Provided data
▬▬▬▬▬▬▬▬▬▬

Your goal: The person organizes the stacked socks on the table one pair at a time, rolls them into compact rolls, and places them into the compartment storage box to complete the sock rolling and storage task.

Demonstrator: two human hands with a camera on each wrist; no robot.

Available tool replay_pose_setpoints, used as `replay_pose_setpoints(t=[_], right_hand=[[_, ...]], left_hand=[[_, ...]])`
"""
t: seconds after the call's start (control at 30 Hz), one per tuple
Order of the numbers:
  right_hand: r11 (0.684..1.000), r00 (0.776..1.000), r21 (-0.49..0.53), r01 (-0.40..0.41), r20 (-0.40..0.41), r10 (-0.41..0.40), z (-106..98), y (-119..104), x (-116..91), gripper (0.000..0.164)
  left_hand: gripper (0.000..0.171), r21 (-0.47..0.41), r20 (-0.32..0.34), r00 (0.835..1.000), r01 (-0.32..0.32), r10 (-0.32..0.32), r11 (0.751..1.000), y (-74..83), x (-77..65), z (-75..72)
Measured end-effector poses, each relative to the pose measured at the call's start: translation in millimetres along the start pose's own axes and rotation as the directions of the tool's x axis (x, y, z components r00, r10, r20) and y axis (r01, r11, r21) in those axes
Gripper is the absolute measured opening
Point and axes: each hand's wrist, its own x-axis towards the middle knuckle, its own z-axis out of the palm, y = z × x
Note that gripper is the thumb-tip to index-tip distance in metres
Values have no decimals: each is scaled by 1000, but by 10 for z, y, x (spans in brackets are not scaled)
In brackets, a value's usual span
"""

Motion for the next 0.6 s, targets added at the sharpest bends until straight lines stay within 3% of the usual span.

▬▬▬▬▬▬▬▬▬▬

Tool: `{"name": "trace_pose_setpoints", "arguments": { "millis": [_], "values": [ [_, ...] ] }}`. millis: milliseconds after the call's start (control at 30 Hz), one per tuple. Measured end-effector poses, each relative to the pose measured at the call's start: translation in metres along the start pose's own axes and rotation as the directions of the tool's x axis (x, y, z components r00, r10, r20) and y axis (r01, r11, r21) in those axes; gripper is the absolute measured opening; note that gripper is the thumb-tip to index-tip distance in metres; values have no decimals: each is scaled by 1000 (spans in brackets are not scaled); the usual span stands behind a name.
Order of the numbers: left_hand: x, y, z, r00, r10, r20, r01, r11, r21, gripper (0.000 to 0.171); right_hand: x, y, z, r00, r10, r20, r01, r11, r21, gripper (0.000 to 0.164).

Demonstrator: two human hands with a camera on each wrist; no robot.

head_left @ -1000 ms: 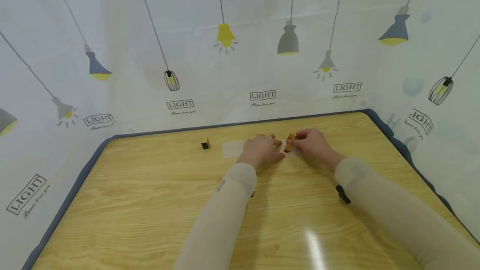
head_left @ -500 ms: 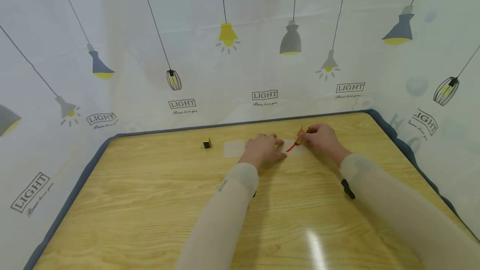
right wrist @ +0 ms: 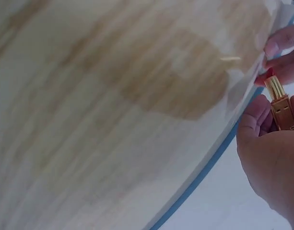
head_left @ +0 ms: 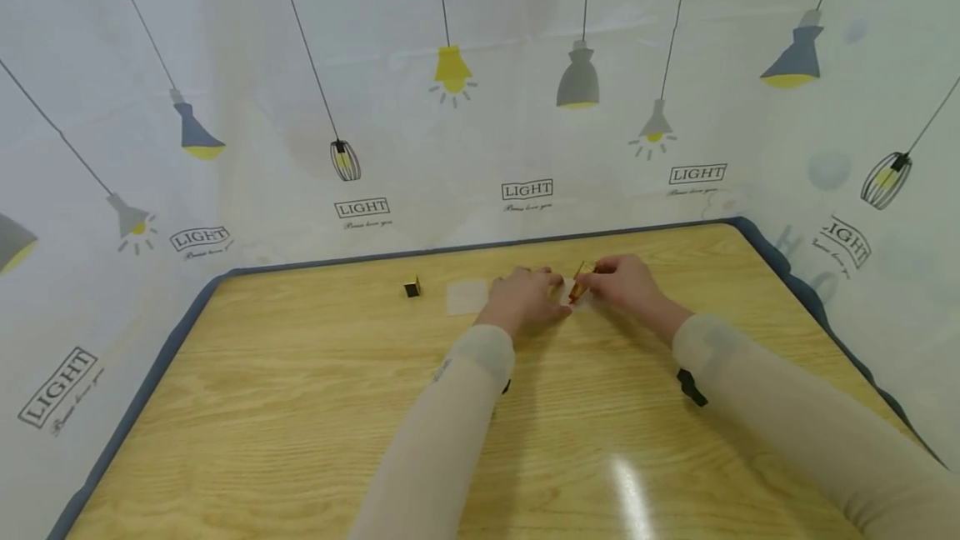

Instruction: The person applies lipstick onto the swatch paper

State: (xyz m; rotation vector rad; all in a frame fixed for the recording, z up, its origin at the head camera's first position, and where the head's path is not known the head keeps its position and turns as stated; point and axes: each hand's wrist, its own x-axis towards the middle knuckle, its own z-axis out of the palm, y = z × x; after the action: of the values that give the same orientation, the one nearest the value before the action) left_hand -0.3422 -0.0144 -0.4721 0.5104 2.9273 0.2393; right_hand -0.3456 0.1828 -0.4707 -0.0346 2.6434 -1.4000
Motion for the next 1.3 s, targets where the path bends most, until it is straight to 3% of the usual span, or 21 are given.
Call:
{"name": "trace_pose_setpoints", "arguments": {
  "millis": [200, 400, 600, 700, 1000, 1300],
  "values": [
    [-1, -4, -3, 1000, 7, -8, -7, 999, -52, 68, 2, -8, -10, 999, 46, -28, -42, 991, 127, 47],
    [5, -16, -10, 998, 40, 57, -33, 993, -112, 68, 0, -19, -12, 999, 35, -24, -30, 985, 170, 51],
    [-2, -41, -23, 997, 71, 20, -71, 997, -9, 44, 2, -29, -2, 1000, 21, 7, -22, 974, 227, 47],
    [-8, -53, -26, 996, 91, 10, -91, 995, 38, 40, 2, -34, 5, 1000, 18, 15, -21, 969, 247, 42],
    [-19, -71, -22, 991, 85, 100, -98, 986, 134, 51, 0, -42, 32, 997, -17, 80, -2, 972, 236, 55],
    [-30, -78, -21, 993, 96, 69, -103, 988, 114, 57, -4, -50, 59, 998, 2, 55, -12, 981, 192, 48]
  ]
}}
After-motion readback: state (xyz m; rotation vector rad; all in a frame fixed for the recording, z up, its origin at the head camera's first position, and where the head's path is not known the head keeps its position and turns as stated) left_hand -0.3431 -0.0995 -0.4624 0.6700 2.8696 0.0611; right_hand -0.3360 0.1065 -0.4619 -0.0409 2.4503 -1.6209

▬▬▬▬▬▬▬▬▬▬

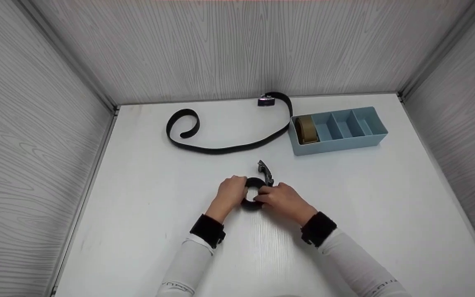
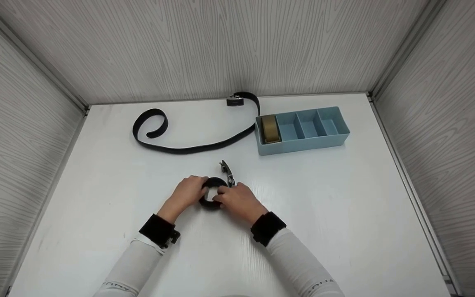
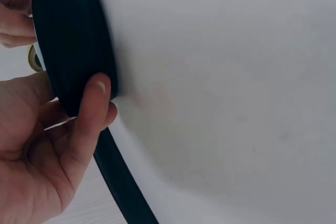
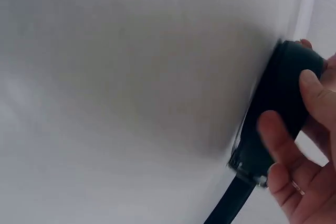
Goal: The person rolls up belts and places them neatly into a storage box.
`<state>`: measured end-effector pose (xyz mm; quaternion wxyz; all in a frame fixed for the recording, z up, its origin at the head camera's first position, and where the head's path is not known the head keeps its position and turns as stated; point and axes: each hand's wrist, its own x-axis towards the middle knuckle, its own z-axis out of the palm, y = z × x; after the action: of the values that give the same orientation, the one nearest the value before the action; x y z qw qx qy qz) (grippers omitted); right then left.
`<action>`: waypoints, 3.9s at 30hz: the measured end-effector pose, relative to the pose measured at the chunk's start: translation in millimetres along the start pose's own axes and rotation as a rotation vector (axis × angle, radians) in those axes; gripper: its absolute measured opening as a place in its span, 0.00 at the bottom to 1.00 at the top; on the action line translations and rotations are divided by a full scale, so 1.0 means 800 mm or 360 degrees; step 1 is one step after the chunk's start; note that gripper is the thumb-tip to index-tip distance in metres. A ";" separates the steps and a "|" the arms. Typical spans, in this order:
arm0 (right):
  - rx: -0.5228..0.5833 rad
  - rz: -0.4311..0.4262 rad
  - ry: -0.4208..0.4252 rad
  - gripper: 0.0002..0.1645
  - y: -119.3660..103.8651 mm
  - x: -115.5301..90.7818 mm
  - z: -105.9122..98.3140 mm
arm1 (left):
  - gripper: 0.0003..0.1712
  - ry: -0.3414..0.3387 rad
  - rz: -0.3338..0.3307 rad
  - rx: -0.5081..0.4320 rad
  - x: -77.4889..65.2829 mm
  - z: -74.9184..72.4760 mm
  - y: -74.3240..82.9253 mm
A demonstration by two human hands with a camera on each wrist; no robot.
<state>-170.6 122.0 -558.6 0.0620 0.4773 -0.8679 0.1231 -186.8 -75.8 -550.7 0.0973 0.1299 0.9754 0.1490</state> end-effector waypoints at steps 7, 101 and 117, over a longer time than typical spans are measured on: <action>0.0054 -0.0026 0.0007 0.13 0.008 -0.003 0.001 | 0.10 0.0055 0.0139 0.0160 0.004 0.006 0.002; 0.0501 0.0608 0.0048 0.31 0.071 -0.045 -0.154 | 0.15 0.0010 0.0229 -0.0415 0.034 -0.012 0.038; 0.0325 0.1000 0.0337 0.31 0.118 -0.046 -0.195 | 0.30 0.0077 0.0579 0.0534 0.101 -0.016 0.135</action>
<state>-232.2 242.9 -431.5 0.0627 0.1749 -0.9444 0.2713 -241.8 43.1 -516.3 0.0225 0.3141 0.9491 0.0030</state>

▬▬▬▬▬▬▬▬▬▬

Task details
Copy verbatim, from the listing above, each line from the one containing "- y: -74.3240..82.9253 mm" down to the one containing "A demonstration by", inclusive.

Answer below
  - y: -74.3240..82.9253 mm
A demonstration by two human hands with a camera on each wrist; no robot.

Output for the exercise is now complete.